## Work task:
Your output should be the whole listing, identical to the original.

-- Opening Marker --

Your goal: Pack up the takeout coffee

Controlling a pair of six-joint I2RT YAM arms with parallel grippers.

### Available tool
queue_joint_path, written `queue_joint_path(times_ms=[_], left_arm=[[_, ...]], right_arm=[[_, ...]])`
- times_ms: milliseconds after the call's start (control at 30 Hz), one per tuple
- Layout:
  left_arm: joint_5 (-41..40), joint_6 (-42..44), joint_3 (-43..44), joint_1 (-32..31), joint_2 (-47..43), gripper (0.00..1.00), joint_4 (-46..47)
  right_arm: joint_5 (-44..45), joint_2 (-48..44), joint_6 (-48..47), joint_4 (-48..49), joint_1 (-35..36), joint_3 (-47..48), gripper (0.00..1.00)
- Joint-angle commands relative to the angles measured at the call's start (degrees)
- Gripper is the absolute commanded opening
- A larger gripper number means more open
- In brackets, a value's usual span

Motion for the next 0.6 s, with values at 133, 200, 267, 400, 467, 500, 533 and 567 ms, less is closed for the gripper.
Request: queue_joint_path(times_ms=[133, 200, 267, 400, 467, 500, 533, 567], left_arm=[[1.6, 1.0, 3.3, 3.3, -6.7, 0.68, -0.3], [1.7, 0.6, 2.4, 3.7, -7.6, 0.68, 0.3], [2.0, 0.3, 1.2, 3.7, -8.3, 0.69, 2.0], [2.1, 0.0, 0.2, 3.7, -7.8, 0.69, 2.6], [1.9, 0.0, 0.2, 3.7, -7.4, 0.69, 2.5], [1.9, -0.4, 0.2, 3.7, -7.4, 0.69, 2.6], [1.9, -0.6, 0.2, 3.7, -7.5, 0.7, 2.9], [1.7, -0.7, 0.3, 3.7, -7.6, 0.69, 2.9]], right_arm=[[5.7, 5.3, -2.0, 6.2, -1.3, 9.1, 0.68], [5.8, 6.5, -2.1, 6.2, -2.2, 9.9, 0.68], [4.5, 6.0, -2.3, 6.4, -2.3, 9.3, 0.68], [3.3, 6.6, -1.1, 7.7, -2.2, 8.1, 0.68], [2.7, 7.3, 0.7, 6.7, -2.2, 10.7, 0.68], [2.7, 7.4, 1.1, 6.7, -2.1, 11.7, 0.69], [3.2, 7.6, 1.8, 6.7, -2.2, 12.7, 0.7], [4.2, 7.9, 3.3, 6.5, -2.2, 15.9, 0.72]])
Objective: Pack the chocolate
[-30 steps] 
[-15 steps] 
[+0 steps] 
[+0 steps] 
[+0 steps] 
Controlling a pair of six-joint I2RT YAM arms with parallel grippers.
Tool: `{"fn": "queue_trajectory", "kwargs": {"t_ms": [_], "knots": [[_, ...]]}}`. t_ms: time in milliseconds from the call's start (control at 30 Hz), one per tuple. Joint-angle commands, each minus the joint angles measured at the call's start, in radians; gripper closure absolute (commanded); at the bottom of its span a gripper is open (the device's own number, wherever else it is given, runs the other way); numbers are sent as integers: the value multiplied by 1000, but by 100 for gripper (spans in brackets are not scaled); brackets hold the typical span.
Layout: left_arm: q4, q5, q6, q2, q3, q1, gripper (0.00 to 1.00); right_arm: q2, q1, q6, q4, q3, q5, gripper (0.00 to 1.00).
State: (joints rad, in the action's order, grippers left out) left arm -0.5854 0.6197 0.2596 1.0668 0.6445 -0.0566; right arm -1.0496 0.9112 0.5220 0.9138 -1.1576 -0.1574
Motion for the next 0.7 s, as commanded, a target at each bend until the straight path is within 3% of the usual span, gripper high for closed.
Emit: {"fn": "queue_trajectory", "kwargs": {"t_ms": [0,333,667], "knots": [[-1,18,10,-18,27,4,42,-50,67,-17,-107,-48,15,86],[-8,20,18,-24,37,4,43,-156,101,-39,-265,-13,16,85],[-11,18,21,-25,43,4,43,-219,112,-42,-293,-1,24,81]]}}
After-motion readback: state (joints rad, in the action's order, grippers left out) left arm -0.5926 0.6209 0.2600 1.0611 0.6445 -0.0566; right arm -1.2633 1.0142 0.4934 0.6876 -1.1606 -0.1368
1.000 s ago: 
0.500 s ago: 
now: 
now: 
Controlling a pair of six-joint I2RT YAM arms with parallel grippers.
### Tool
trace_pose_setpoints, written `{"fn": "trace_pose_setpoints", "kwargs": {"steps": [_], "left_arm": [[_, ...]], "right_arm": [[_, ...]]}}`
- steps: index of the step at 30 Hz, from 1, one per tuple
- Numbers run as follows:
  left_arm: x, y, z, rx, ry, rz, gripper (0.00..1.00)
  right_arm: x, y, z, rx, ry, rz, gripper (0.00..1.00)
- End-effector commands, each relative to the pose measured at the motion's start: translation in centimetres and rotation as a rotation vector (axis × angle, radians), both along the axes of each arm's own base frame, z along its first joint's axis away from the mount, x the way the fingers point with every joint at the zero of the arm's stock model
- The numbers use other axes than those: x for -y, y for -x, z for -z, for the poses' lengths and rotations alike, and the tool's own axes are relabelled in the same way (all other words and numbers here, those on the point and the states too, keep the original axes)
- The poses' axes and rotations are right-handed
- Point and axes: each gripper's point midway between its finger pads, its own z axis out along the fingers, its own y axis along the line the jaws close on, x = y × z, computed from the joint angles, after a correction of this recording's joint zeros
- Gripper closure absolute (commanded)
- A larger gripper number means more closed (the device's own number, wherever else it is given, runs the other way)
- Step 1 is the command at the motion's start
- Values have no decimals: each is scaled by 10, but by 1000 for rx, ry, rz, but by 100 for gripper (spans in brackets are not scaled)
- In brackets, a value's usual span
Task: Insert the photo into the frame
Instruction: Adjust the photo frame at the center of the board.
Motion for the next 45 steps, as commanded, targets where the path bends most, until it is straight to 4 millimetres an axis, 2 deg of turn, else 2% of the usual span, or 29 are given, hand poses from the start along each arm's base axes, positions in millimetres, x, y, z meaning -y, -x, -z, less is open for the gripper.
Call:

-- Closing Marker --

## Problem solution:
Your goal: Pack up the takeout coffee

Controlling a pair of six-joint I2RT YAM arms with parallel grippers.

### Available tool
queue_joint_path, written `queue_joint_path(times_ms=[_], left_arm=[[_, ...]], right_arm=[[_, ...]])`
- times_ms: milliseconds after the call's start (control at 30 Hz), one per tuple
- Layout:
  left_arm: joint_5 (-41..40), joint_6 (-42..44), joint_3 (-43..44), joint_1 (-32..31), joint_2 (-47..43), gripper (0.00..1.00), joint_4 (-46..47)
  right_arm: joint_5 (-44..45), joint_2 (-48..44), joint_6 (-48..47), joint_4 (-48..49), joint_1 (-35..36), joint_3 (-47..48), gripper (0.00..1.00)
- Joint-angle commands relative to the angles measured at the call's start (degrees)
- Gripper is the absolute commanded opening
- A larger gripper number means more open
- In brackets, a value's usual span

Motion for the next 0.6 s, with values at 133, 200, 267, 400, 467, 500, 533 and 567 ms, less is closed for the gripper.
Request: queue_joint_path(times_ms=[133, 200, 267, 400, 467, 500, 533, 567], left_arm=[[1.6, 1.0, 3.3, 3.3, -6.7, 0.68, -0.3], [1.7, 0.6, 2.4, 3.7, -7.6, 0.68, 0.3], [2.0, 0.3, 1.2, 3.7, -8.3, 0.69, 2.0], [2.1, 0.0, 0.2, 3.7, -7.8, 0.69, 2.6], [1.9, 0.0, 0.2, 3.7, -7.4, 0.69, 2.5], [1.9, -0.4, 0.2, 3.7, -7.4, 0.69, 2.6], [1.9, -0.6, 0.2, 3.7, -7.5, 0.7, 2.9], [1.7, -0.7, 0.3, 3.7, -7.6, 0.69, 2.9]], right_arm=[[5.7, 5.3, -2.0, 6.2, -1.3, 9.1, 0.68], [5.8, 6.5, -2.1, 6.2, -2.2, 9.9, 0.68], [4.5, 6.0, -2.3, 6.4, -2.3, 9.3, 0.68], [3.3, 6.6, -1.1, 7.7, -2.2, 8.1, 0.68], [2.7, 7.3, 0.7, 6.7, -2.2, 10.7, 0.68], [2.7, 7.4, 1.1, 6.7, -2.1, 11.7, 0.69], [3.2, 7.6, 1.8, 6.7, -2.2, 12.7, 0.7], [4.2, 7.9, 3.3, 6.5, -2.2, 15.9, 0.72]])
Objective: Pack the chocolate
[-30 steps] 
[-15 steps] 
[+0 steps] 
[+0 steps] 
[+0 steps] 
Controlling a pair of six-joint I2RT YAM arms with parallel grippers.
Tool: `{"fn": "queue_trajectory", "kwargs": {"t_ms": [_], "knots": [[_, ...]]}}`. t_ms: time in milliseconds from the call's start (control at 30 Hz), one per tuple. Joint-angle commands, each minus the joint angles measured at the call's start, in radians; gripper closure absolute (commanded); at the bottom of its span a gripper is open (the device's own number, wherever else it is given, runs the other way); numbers are sent as integers: the value multiplied by 1000, but by 100 for gripper (spans in brackets are not scaled); brackets hold the typical span.
Layout: left_arm: q4, q5, q6, q2, q3, q1, gripper (0.00 to 1.00); right_arm: q2, q1, q6, q4, q3, q5, gripper (0.00 to 1.00).
State: (joints rad, in the action's order, grippers left out) left arm -0.5854 0.6197 0.2596 1.0668 0.6445 -0.0566; right arm -1.0496 0.9112 0.5220 0.9138 -1.1576 -0.1574
Motion for the next 0.7 s, as commanded, a target at each bend until the straight path is within 3% of the usual span, gripper high for closed.
Emit: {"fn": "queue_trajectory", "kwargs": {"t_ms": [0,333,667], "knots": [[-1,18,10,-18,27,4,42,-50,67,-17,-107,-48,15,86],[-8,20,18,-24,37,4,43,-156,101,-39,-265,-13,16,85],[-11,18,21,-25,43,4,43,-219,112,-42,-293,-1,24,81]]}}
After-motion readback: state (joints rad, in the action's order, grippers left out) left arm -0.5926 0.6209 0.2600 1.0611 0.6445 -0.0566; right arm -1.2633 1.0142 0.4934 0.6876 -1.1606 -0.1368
1.000 s ago: 
0.500 s ago: 
now: 
now: 
Controlling a pair of six-joint I2RT YAM arms with parallel grippers.
### Tool
trace_pose_setpoints, written `{"fn": "trace_pose_setpoints", "kwargs": {"steps": [_], "left_arm": [[_, ...]], "right_arm": [[_, ...]]}}`
- steps: index of the step at 30 Hz, from 1, one per tuple
- Numbers run as follows:
  left_arm: x, y, z, rx, ry, rz, gripper (0.00..1.00)
  right_arm: x, y, z, rx, ry, rz, gripper (0.00..1.00)
- End-effector commands, each relative to the pose measured at the motion's start: translation in centimetres and rotation as a rotation vector (axis × angle, radians), both along the axes of each arm's own base frame, z along its first joint's axis away from the mount, x the way the fingers point with every joint at the zero of the arm's stock model
- The numbers use other axes than those: x for -y, y for -x, z for -z, for the poses' lengths and rotations alike, and the tool's own axes are relabelled in the same way (all other words and numbers here, those on the point and the states too, keep the original axes)
- The poses' axes and rotations are right-handed
- Point and axes: each gripper's point midway between its finger pads, its own z axis out along the fingers, its own y axis along the line the jaws close on, x = y × z, computed from the joint angles, after a correction of this recording's joint zeros
- Gripper closure absolute (commanded)
- A larger gripper number means more closed (the device's own number, wherever else it is given, runs the other way)
- Step 1 is the command at the motion's start
- Values have no decimals: each is scaled by 10, but by 1000 for rx, ry, rz, but by 100 for gripper (spans in brackets are not scaled)
- In brackets, a value's usual span
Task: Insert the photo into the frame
Instruction: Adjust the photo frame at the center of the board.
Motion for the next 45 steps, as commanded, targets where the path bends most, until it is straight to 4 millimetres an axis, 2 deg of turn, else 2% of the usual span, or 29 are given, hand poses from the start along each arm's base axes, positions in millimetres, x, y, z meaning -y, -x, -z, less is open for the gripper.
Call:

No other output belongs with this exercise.